(INPUT begins)

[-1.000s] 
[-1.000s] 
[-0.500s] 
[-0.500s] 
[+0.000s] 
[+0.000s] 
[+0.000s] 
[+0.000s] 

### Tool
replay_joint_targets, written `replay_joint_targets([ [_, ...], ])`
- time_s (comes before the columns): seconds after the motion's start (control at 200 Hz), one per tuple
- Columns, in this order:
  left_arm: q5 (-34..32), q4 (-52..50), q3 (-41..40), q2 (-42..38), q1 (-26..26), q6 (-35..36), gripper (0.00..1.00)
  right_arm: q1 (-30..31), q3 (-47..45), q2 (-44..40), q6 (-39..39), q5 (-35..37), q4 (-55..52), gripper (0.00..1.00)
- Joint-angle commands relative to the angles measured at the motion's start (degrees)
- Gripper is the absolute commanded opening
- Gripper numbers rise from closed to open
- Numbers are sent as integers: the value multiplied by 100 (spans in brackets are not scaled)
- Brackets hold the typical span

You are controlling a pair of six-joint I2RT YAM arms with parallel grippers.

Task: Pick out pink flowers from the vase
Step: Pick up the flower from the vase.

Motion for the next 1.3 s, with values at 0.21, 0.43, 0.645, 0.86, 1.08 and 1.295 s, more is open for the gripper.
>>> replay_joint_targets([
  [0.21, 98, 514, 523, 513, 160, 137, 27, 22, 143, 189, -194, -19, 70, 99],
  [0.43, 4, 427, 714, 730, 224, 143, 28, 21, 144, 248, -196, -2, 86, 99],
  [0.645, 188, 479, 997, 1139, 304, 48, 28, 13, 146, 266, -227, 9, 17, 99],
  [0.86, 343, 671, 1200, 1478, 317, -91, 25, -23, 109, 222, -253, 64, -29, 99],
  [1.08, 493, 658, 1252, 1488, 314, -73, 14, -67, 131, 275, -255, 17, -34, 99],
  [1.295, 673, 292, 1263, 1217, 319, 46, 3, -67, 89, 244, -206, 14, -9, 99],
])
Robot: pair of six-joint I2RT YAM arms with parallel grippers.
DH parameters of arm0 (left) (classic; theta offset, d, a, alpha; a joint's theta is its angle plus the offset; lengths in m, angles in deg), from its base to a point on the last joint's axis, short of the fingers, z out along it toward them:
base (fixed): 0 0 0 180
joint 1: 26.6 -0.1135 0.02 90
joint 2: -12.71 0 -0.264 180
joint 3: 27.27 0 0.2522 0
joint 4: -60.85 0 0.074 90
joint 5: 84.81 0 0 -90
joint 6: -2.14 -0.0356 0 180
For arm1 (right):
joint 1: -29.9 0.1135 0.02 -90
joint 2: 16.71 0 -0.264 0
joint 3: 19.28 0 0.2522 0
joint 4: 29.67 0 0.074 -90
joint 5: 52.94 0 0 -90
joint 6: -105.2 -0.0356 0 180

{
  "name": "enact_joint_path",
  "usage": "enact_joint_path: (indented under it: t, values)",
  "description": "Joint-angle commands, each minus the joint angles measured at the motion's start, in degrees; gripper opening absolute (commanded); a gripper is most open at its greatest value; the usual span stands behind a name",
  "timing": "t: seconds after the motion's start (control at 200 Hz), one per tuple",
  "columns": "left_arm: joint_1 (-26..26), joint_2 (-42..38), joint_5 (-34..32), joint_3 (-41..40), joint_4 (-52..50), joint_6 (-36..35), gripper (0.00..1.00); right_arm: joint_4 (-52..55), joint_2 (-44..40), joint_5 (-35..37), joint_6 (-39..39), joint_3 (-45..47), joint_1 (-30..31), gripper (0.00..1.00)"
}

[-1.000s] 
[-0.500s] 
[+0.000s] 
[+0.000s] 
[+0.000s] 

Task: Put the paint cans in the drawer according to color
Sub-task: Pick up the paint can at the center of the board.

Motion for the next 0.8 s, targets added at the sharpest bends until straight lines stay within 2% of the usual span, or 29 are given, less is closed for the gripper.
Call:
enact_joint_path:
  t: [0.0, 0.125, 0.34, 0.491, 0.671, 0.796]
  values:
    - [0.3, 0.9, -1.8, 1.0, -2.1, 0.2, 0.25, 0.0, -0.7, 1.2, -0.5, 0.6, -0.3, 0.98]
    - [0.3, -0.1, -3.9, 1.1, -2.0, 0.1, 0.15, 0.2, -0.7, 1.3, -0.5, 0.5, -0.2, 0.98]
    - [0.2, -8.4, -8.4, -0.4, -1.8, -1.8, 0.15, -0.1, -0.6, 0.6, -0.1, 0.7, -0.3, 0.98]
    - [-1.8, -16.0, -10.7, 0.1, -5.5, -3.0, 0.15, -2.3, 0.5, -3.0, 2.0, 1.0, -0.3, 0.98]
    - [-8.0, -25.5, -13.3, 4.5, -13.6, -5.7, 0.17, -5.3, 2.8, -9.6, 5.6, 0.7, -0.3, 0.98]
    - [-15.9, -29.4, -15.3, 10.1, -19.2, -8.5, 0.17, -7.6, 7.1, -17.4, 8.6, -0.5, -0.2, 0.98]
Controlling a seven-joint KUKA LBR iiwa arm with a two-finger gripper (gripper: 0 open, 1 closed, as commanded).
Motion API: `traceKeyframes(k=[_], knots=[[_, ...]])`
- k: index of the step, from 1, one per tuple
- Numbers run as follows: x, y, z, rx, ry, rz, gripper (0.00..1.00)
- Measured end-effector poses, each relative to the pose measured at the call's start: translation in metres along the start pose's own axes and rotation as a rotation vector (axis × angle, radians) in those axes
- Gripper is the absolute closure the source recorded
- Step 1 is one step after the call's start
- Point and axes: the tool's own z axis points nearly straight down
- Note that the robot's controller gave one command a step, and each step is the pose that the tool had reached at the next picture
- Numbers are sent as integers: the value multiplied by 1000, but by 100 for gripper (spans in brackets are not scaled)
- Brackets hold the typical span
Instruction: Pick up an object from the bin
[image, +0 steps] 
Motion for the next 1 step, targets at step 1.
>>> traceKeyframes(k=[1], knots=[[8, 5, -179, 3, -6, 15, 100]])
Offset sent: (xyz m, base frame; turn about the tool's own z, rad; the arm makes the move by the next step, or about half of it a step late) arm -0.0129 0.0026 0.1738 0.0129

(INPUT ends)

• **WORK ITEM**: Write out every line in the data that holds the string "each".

• **TASK ANSWER**:
  "description": "Joint-angle commands, each minus the joint angles measured at the motion's start, in degrees; gripper opening absolute (commanded); a gripper is most open at its greatest value; the usual span stands behind a name",
- Measured end-effector poses, each relative to the pose measured at the call's start: translation in metres along the start pose's own axes and rotation as a rotation vector (axis × angle, radians) in those axes
- Note that the robot's controller gave one command a step, and each step is the pose that the tool had reached at the next picture

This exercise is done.